También es un paso importante hacia la creación del marco jurídico oportuno para el funcionamiento de la futura Fiscalía Europea (art. 86 Tratado de Funcionamiento de la UE), ya que establece los primeros delitos -fraude, tráfico de influencias y blanqueo de dinero procedentes de negocios ilícitos- sobre los que tendría jurisdicción, en la expectativa de su posterior ampliación a los delitos graves de alcance transnacional que aparecen relacionados en el art. 83 del TFUE, (incluyendo terrorismo y toda suerte de tráficos ilícitos).

Hay que celebrar la adopción de una legislación penal europea que procure armonizar las medidas penales de los 28 Estados miembros para contrarrestar el fraude, la corrupción, el blanqueo de dinero procedente de negocios ilícitos. Y para garantizar las medidas para la protección efectiva, proporcionada y disuasoria, contra el fraude a los intereses financieros de la UE.

Lamentablemente, las notorias diferencias que persisten hasta ahora entre los ordenamientos jurídicos de los Estados miembros para abordar y sancionar el fraude contra los intereses financieros de la UE ofrecen incentivos a los delincuentes económicos para beneficiarse del sistema judicial y penal más indulgente. Es el fenómeno que se denomina shopping forum; esto es, la búsqueda, como en un zoco, del Derecho penal doméstico más lenitivo y favorable a los intereses de los defraudadores y de los corruptos. Así, debe ser acogida con especial satisfacción la inclusión del fraude del IVA -un porcentaje del cual es uno de los recursos propios con los que cuenta la UE- para su financiación en el ámbito de la nueva legislación penal europea.

Es preciso reconocer para cumplir este objeto la experiencia de Eurojust en este campo. Su papel será crucial en la futura implantación de la Fiscalía europea. Y aprovechar su potencial de coordinación de la cooperación judicial penal para facilitar los procesos judiciales transfronterizos en la lucha contra este tipo de delitos.

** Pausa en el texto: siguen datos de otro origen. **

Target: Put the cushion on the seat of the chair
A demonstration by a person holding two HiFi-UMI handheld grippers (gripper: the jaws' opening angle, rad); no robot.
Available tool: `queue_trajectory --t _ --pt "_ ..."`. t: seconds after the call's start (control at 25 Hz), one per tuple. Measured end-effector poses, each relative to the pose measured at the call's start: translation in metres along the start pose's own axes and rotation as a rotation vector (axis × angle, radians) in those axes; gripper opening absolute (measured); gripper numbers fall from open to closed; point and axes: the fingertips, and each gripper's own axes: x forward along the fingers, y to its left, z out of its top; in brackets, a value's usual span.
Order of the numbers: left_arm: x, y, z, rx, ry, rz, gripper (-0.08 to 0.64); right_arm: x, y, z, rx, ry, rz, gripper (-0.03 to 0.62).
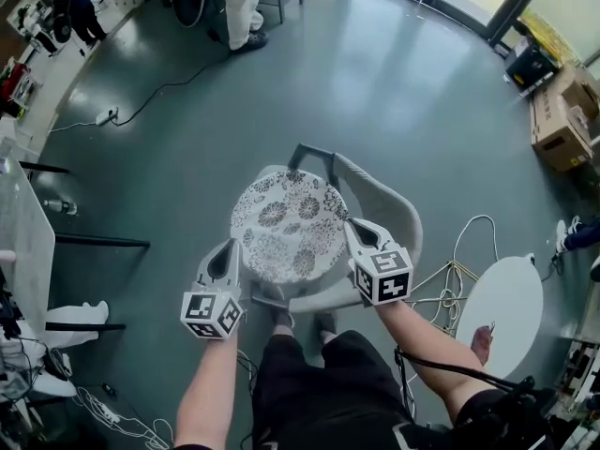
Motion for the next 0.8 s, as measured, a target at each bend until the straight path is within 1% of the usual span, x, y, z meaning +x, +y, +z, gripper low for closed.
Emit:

En definitiva, si se quiere garantizar un cierto grado de armonización con respecto a estos delitos, será fundamental mantener un conjunto de principios mínimos y normas básicas para la conformación de un Derecho penal común a los Estados miembros.

Con ello el Parlamento Europeo actúa, por primera vez, como legislador penal europeo, en un ámbito que había permanecido durante siglos reservado a la tradicional esfera de soberanía de los Estados miembros.

Sirva este recordatorio para intentar, una vez más, salir al paso de los tópicos que pretenden aún hoy subestimar la elección de la próxima Eurocámara como de segundo grado. No lo es: la legislación que allí se aprueba condiciona de manea cada día más estrecha el margen de maniobra de los gobiernos nacionales y de los Parlamentos de los Estados miembros.